Our heroes are professional saturation divers who spend so many hours at depths so great that they must live in pressurized underwater cabins during the work week. It’s a fascinating milieu, or at least it would be if director and co-writer Alex Parkinson (working from his 2019 documentary of the same name) had answered one important question: Why would people do this dangerous, demanding work? We meet young Chris (Finn Cole, “Peaky Blinders”), grizzled Duncan (Woody Harrelson, enjoyably salty) and stoic Dave (Simu Liu, expressionless), but we never learn much about them, much less what motivates them.

While the three men work down below, the ship they’re tethered to suddenly goes adrift, yanking the divers this way and that. Chris tumbles to the seafloor and, in the film’s most riveting sequence, must scramble back to a rendezvous point before his last wisps of oxygen run out. Meanwhile, various crew members (including Cliff Curtis as Captain Jensen) search frantically for ways to retrieve Chris — or his body.
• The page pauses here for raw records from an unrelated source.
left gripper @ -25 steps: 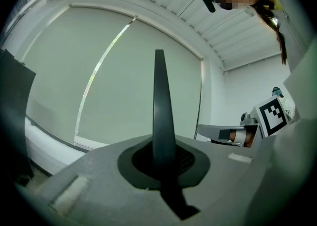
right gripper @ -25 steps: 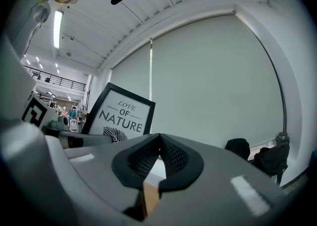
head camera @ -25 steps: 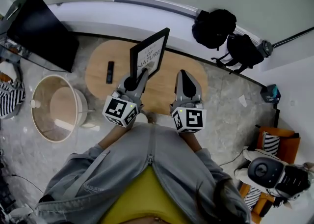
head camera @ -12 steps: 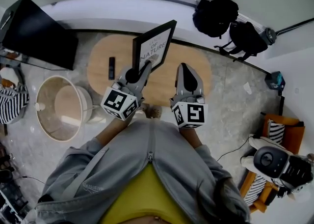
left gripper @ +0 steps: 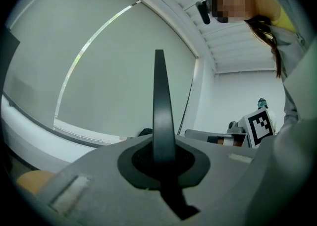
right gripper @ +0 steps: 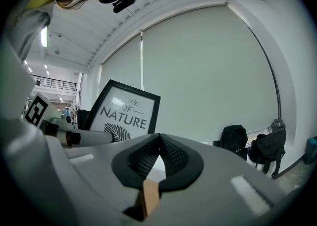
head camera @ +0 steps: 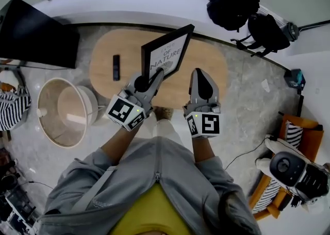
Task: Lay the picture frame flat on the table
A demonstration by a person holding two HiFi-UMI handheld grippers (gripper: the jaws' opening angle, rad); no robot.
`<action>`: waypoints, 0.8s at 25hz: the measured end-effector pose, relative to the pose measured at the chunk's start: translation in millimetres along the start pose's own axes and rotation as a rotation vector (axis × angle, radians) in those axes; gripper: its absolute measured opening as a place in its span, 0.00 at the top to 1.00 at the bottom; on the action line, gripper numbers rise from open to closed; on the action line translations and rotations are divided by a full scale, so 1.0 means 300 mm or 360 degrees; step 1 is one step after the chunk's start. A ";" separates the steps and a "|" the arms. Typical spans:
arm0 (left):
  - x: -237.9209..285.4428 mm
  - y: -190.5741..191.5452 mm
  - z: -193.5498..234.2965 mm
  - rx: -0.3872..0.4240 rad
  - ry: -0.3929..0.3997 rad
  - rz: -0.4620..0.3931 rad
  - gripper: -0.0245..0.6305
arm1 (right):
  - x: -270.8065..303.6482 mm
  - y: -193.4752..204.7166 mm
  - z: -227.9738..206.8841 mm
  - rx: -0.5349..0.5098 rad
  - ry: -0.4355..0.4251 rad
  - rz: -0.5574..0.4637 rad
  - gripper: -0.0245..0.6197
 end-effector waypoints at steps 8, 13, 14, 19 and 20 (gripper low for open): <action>0.045 0.174 0.102 -0.0054 0.0082 0.0003 0.95 | 0.092 0.179 0.011 0.0043 -0.0067 0.0041 0.97; 0.112 0.273 0.185 -0.0103 0.0116 -0.0021 0.95 | 0.187 0.285 -0.041 0.0053 -0.0081 0.0071 0.97; 0.115 0.294 0.202 -0.0114 0.0120 -0.0026 0.95 | 0.204 0.305 -0.041 0.0044 -0.0091 0.0075 0.97; 0.130 0.409 0.248 -0.0200 0.0143 -0.0001 0.95 | 0.255 0.410 -0.047 0.0052 -0.0132 0.0135 0.97; 0.138 0.435 0.260 -0.0207 0.0148 0.0004 0.95 | 0.269 0.435 -0.051 0.0057 -0.0131 0.0143 0.97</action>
Point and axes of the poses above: the fingertips, and each gripper's own axes: x forward along the fingers, z to its left, y out of its underside, the point moved 2 cm from there along -x, backward along the fingers, and after that the axes turned 9 degrees about z, right-handed, at the moved point
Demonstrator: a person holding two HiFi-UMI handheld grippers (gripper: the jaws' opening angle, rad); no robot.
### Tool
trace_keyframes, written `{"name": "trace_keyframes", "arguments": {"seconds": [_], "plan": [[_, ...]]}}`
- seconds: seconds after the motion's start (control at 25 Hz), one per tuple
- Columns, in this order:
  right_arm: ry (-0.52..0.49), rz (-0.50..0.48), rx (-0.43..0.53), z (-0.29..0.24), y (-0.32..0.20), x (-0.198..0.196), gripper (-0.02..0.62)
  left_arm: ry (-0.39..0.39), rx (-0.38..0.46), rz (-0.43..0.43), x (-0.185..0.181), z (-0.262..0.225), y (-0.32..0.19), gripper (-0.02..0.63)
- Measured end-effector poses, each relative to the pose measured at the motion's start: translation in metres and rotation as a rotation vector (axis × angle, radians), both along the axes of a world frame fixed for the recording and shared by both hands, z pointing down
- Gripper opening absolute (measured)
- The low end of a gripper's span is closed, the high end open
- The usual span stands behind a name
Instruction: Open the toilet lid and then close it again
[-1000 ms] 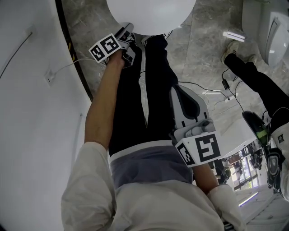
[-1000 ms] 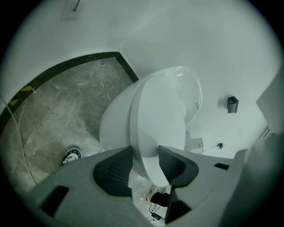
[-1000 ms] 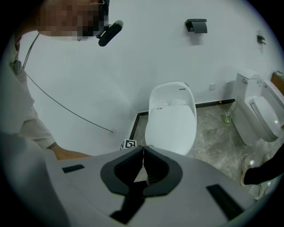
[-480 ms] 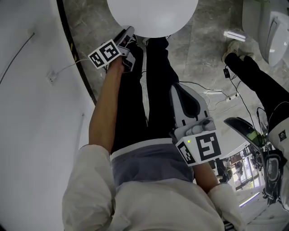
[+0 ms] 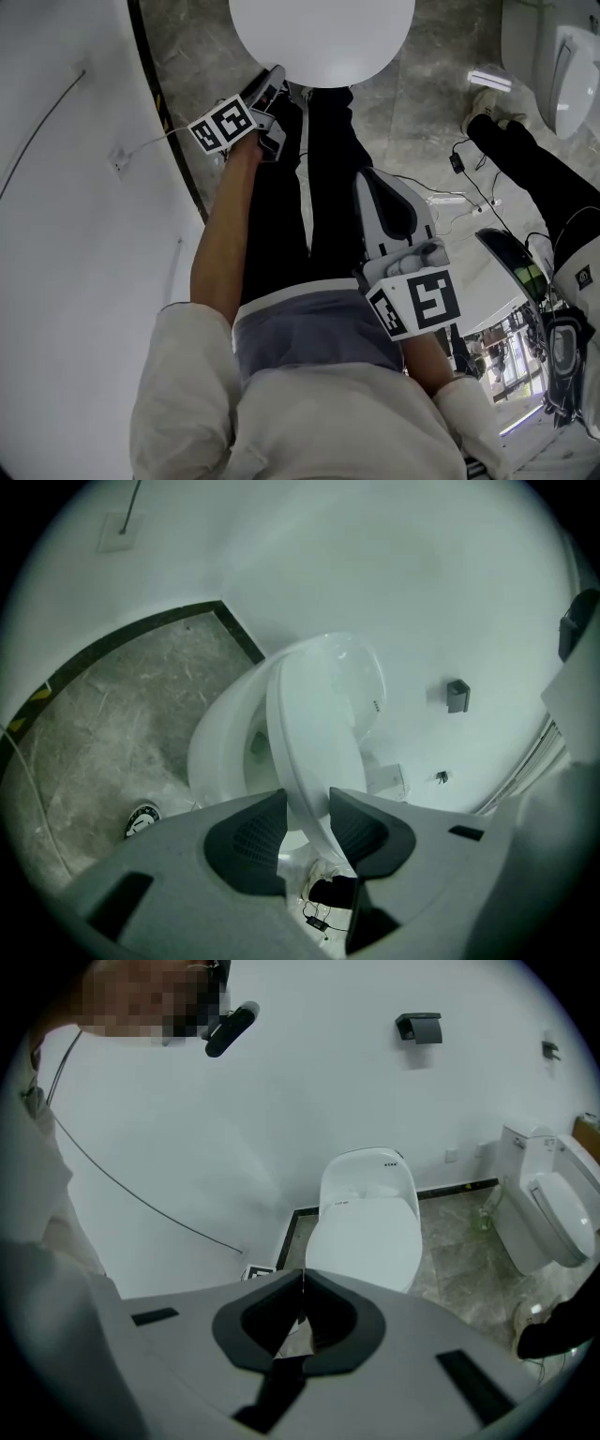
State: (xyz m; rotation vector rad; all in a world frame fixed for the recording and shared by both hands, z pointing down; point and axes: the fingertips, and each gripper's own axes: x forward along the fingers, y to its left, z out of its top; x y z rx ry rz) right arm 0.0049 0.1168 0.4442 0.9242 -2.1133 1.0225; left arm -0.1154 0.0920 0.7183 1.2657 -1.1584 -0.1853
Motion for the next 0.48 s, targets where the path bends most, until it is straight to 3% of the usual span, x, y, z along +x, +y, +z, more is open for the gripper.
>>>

When the story hits its halfway point, moviegoers with even a modicum of sophistication will be able to predict exactly what Chris’s fate will be. That saps all tension from the movie and leaves us simply waiting for the story to play out. For the real participants, the events in “Last Breath” were surely life-changing. (One has become a motivational speaker.) For the rest of us, this underwater adventure will feel pretty underwhelming.